L'article 2 interdit l'embarquement et l'utilisation de fibres d'amiante ou de matériaux en contenant pour les besoins du navire ou pour sa construction, sauf dérogations prévues par un autre décret. L'article 3 impose à l'armateur de rechercher la présence d'amiante dans les calorifugeages, flocages ou faux plafonds. Si la présence d'amiante est avérée ou suspectée, un expert agréé doit évaluer son état de conservation selon une grille d'évaluation définie par arrêté. En fonction des résultats, l'armateur doit soit effectuer des contrôles périodiques, soit procéder à une évaluation du niveau d'empoussièrement, soit engager des travaux appropriés.
L'article 4 précise que l'évaluation du niveau d'empoussièrement doit être réalisée par un organisme agréé. Selon le niveau d'empoussièrement constaté, des mesures spécifiques sont imposées, telles que des contrôles périodiques ou des travaux de désamiantage. L'article 5 encadre les travaux d'enlèvement de matériaux contenant de l'amiante, exigeant leur débarquement et leur traitement à terre conformément à la réglementation en vigueur. Après les travaux, une évaluation du niveau d'empoussièrement est requise avant la réutilisation des locaux.

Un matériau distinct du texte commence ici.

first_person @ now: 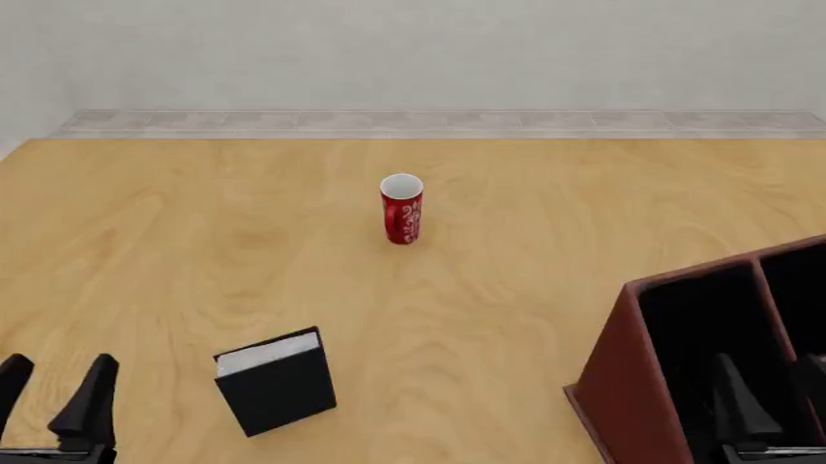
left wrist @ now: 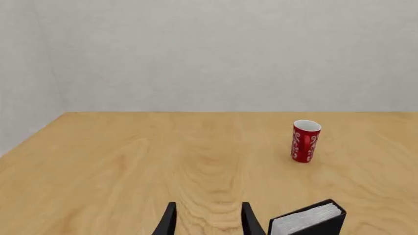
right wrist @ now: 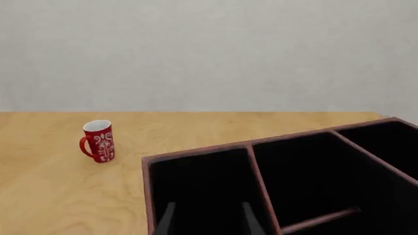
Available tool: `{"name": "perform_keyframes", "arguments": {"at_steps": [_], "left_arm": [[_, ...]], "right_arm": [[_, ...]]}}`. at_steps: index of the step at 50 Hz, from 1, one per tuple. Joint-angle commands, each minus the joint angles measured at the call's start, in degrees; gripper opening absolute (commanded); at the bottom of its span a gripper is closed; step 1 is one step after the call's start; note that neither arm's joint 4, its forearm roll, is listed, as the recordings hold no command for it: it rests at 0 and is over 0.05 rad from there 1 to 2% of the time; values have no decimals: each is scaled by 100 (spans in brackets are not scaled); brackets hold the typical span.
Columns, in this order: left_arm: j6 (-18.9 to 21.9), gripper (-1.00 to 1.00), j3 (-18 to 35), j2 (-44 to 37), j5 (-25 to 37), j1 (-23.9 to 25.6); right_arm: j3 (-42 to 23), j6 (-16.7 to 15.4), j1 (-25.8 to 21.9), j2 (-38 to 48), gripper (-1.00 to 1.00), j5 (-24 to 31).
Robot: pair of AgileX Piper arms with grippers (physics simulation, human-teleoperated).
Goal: Pick up the book and place it in the left compartment of the caddy.
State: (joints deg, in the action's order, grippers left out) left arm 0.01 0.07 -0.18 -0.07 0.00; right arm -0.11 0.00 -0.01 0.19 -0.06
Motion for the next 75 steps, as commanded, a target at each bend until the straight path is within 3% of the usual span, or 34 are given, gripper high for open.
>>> {"name": "perform_keyframes", "arguments": {"at_steps": [1, 23, 24, 30, 31, 33, 35, 41, 43, 49, 51, 54, 57, 60, 62, 66, 75], "left_arm": [[-2, 100, 8, -33, -21, -1], [-3, 100, 0, -28, -15, 0], [-1, 100, 14, -58, -32, 0], [2, 100, 62, -60, 10, 1], [28, 100, 61, -29, 13, 4], [55, 100, 70, -2, 24, 7], [16, 100, 5, -10, -10, 3], [48, 100, 90, 4, 56, 6], [28, 100, 75, -13, 43, 3], [47, 100, 33, -1, -5, 5], [11, 100, 23, -15, 7, 1], [41, 100, 78, -5, 42, 5], [45, 100, 36, 2, 3, 5], [13, 100, 42, -24, 15, 2], [34, 100, 64, -8, 32, 4], [12, 100, 68, -35, 32, 1], [27, 100, 39, -17, 6, 3]], "right_arm": [[-12, 1, 1, 24, 100, -7], [-10, -36, -17, 15, 100, -2], [-14, -100, -267, 3, 100, 8], [-538, -96, -546, 19, 100, 342], [-712, 85, -658, 92, 100, 460], [-942, -53, -880, 361, 100, 472], [-1109, 52, -1088, 674, 100, 448], [-1571, -419, -1556, 1299, 100, 481], [-1668, -403, -1627, 1412, 100, 509], [-2240, -832, -2171, 2010, 100, 742], [-2411, -839, -2263, 2307, 100, 852], [-2691, -1259, -2400, 2469, 100, 1053], [-2877, -1263, -2524, 2628, 100, 1193], [-3297, -1601, -2742, 2984, 100, 1452], [-3411, -1663, -2788, 3113, 100, 1532], [-3957, -2203, -2900, 3605, 100, 1899], [-4741, -2490, -3407, 4362, 100, 2429]]}}
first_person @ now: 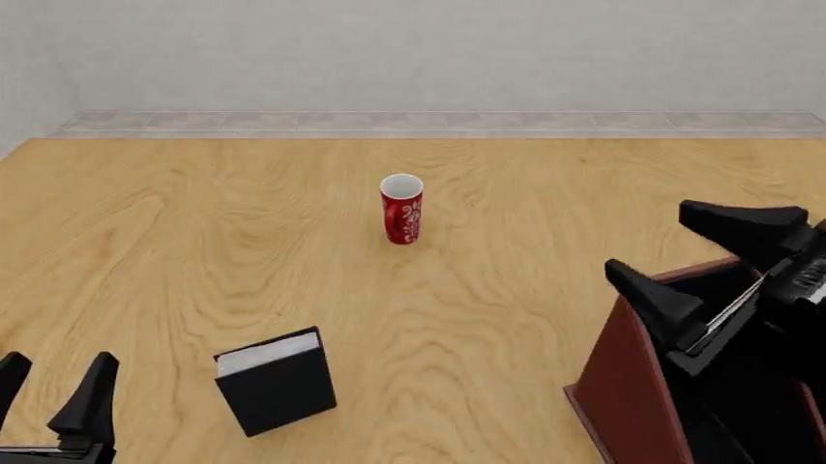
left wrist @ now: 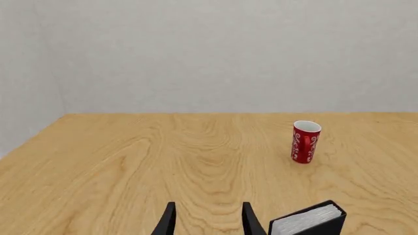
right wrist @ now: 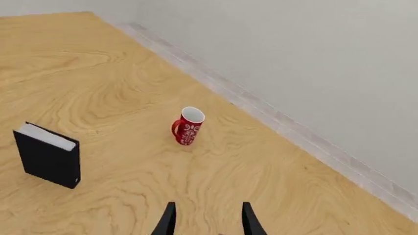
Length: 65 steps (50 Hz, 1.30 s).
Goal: Pick up the book and place it in the left compartment of the caddy.
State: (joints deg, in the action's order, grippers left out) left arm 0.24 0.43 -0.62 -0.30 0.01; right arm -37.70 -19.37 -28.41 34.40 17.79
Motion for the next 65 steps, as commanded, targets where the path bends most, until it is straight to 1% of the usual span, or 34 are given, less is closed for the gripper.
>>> {"name": "perform_keyframes", "arguments": {"at_steps": [1, 3, 5, 6, 10, 11, 13, 16, 19, 29, 31, 36, 38, 40, 41, 42, 45, 46, 48, 49, 50, 51, 52, 54, 55, 56, 58, 60, 62, 63, 65], "left_arm": [[14, 100, 16, 37, 39, 2], [9, 100, 7, 32, 30, 2], [-10, 100, 34, 14, 58, 0], [-3, 100, 9, 32, 44, 0], [12, 100, 23, 31, 42, 2], [-1, 100, 3, 29, 32, 1], [-7, 100, -10, 35, 33, 0], [10, 100, 27, 32, 50, 2], [-5, 100, 22, 18, 46, 0], [8, 100, 31, 29, 53, 2], [-8, 100, 41, 25, 75, 0], [7, 100, 38, 31, 63, 1], [-5, 100, -6, 37, 38, 0], [8, 100, 40, 43, 76, 2], [8, 100, 3, 46, 42, 2], [2, 100, 9, 41, 48, 1], [3, 100, 29, 44, 70, 1], [8, 100, 26, 43, 61, 2], [7, 100, 3, 46, 44, 2], [-4, 100, 45, 36, 86, 1], [-4, 100, 45, 37, 87, 1], [7, 100, 5, 46, 46, 2], [7, 100, 4, 46, 45, 2], [3, 100, 30, 44, 72, 2], [-1, 100, 19, 43, 64, 1], [-4, 100, -10, 48, 43, 1], [7, 100, -21, 51, 26, 2], [3, 100, -10, 49, 38, 2], [-2, 100, 16, 40, 59, 1], [0, 100, 25, 44, 71, 1], [6, 100, -15, 51, 32, 2]], "right_arm": [[-1065, -581, -626, 1040, 100, 707], [-1232, -639, -765, 1214, 100, 802], [-1363, -713, -799, 1349, 100, 872], [-1428, -845, -854, 1478, 100, 939], [-1648, -879, -836, 1669, 100, 1048], [-1723, -949, -847, 1777, 100, 1084], [-1867, -922, -912, 1900, 100, 1126], [-2050, -1028, -1051, 2132, 100, 1196], [-2220, -1047, -1171, 2318, 100, 1266], [-2639, -1226, -1261, 2757, 100, 1452], [-2712, -1317, -1307, 2869, 100, 1503], [-2932, -1355, -1404, 3084, 100, 1641], [-3067, -1372, -1494, 3207, 100, 1733], [-3222, -1352, -1697, 3386, 100, 1865], [-3278, -1357, -1667, 3424, 100, 1878], [-3291, -1490, -1699, 3485, 100, 1903], [-3477, -1518, -1762, 3638, 100, 1982], [-3536, -1584, -1862, 3722, 100, 2014], [-3582, -1573, -1856, 3757, 100, 2029], [-3655, -1656, -1923, 3838, 100, 2034], [-3657, -1656, -1923, 3839, 100, 2035], [-3702, -1752, -1931, 3911, 100, 2013], [-3703, -1752, -1931, 3912, 100, 2013], [-3634, -2010, -1897, 3951, 100, 1946], [-3704, -1922, -1918, 3998, 100, 1960], [-3737, -1918, -1945, 4047, 100, 1946], [-3699, -2077, -1975, 4130, 100, 1894], [-3775, -2045, -2063, 4228, 100, 1888], [-3776, -2084, -2089, 4263, 100, 1853], [-3691, -2266, -2096, 4303, 100, 1803], [-3752, -2198, -2094, 4367, 100, 1778]]}}
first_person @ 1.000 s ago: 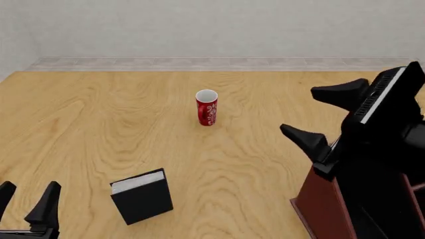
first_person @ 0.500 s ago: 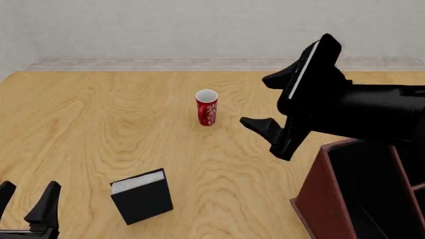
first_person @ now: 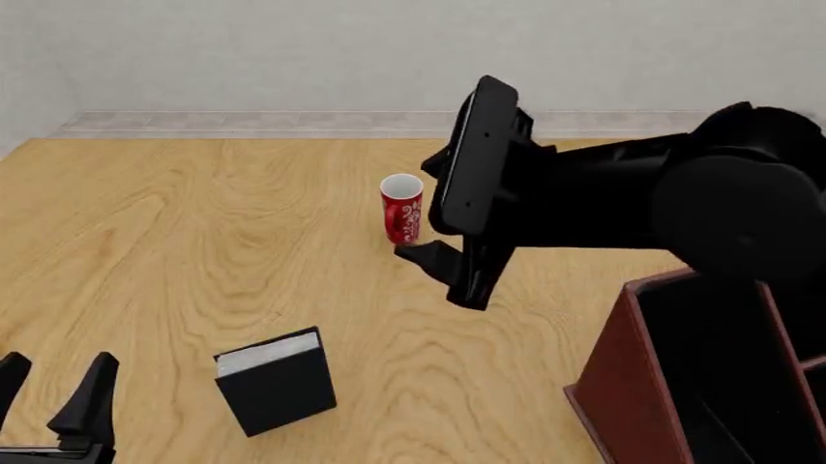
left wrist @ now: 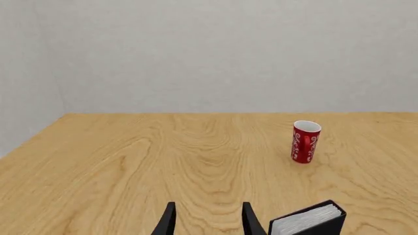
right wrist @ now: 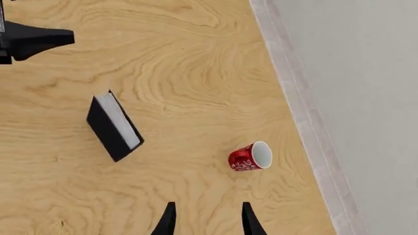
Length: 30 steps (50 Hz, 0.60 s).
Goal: Pick up the book and place it in the left compartment of the caddy.
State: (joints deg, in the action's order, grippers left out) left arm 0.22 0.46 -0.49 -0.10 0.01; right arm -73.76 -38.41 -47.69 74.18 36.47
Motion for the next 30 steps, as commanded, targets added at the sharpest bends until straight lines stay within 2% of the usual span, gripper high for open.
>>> {"name": "perform_keyframes", "arguments": {"at_steps": [1, 11, 22, 25, 27, 30], "left_arm": [[9, 100, 15, 35, 42, 2], [8, 100, -19, 39, 14, 2], [4, 100, 49, 28, 75, 1], [4, 100, -11, 35, 22, 2], [2, 100, -24, 36, 12, 1], [6, 100, -11, 31, 15, 2]], "right_arm": [[-150, -334, -165, 423, 100, -131], [-518, -98, -522, 827, 100, -202], [-495, 10, -753, 1069, 100, -387], [-480, 141, -883, 1142, 100, -447], [-433, 88, -871, 1160, 100, -485], [-457, 216, -963, 1191, 100, -489]]}}
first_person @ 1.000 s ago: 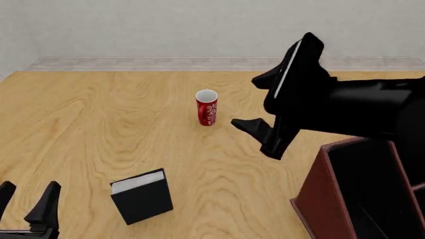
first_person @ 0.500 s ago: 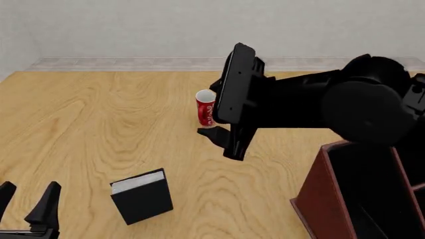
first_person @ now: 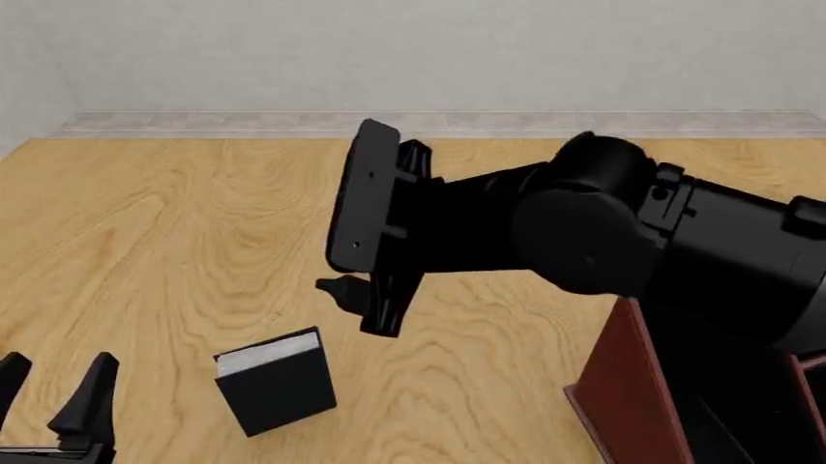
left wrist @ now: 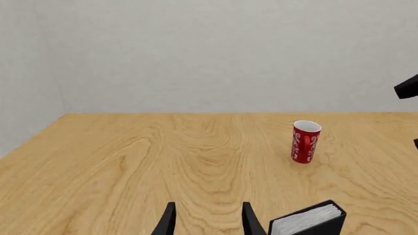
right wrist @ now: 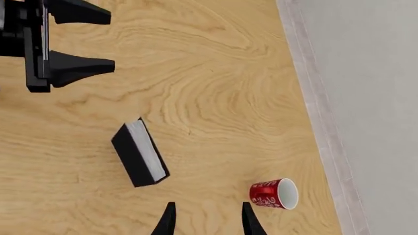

L'article 6 oblige l'armateur à constituer et tenir à jour un dossier technique regroupant les informations relatives à la recherche, à l'identification et à l'évaluation des matériaux contenant de l'amiante. Ce dossier doit être accessible au capitaine, à l'équipage et aux inspecteurs compétents. Les opérations prévues par le décret doivent être réalisées avant des dates limites précisées en annexe. Enfin, l'article 7 prévoit des sanctions pénales en cas de non-respect des obligations, applicables tant aux personnes physiques qu'aux personnes morales.